A trama escrita por Claudia Lage e João Ximenes Braga conta a história da amizade entre a branca e rica Laura (Marjorie Estiano) e a negra e pobre Isabel (Camila Pitanga) e mostra os diversos desafios que as mesmas enfrentam por ousarem pensar diferente do senso comum da sociedade carioca do início do século XX. Entre outras "afrontas" ao modelo pré-estabelicido Laura trabalha fora e é divorciada, enquanto Isabel é mãe solteira, enriquece como bailarina na França (dançando justamente samba, um ritmo que na época era considerado vulgar) e ainda vira dona de teatro no Brasil. Também é preciso louvar o fato de que a história valoriza a amizade feminina, tema que tantas vezes é retratado como impossível em obras que ajudam a disseminar a falsa ideia de que mulheres sempre competem e nunca se ajudam.
Os protagonistas masculinos também são ótimos. Zé Maria (Lázaro Ramos), par de Isabel, começou como barbeiro virou marinheiro (inclusive participando ativamente da Revolta da Chibata), trabalhou num jornal e finalmente conseguiu ter seu talento como administrador reconhecido ao ser chamado para trabalhar em uma importante fábrica. Seu machismo do começo da trama, marcado por pensamentos que refletem a educação recebida por ele e que reproduziam o senso comum, foi aos poucos se desfazendo no convívio com Isabel.
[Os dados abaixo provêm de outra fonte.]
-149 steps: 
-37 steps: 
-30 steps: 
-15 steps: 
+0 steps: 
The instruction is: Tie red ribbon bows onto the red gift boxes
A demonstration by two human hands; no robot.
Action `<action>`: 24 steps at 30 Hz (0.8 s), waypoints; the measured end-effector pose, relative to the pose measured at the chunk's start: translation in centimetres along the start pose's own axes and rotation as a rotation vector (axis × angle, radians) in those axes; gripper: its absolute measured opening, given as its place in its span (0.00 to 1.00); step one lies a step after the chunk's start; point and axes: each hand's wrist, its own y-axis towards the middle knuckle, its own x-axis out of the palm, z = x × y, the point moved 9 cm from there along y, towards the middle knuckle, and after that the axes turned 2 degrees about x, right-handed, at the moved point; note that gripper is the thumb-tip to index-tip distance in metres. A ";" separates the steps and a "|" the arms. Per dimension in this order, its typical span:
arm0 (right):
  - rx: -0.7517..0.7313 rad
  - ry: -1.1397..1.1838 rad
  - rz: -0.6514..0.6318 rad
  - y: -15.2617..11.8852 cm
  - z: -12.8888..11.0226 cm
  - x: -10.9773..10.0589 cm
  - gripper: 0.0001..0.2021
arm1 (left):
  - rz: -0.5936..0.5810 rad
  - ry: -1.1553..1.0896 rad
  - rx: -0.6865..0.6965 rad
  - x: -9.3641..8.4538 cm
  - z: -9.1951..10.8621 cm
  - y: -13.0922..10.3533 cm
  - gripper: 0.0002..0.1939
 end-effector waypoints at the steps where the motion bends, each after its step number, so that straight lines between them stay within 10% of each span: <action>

Já Edgar (Thiago Fragoso), marido de Laura, mostrou-se desde sempre um companheiro sensível as demandas da esposa, apesar de em alguns momentos também falar ou agir guiado por pensamentos ligados ao status quo.
Ao quarteto protagista se somaram personagens interessantes como o núcleo do teatro, responsável pelo alívio cômico da trama; a família de Laura, com destaque para sua mãe Constância (Patrícia Pillar) que é a grande vilã da história com seu pensamento racista e seu apego às tradições; os personagens que vivem no morro, que têm a importante tarefa de tocar em assuntos como racismo, perseguição religiosa e desigualdade social, entre outros tantos que fizeram desta novela uma das mais bem escritas da teledramaturgia nacional. Tratar de temas históricos como a Revolta da Vacina, a Revolta da Chibata e a formação das favelas no Rio de Janeiro também é bastante útil, uma vez que muitos espectadores podem nem se lembrar de quando estudaram tais assuntos na escola ou mesmo não terem tido acesso à essa informação.
É claro que novela é um produto e que não traz em si a obrigação de ser didática, fiel à realidade ou mesmo de tratar de temas relevantes para a sociedade. Ela pode ser apenas diversão. Mas quando um produto destes, que chega a milhões de brasileiros de todas as classes sociais, traz algo a mais, como é o caso de Lado a Lado, isso é motivo de comemoração. Ver assuntos como emancipação feminina e preconceito racial sendo discutidos abertamente na televisão é ótimo. E mesmo a trama se passando entre 1906 e 1910 percebe-se que estes ainda são assuntos importantes de serem tratados. Basta abrir o jornal ou acessar um portal de notícias para ver que muitas mulheres ainda continuam sendo violentadas e agredidas apenas por terem nascido mulheres e que muitos negros continuam sofrendo preconceito e sendo mal tratados apenas pela cor de sua pele.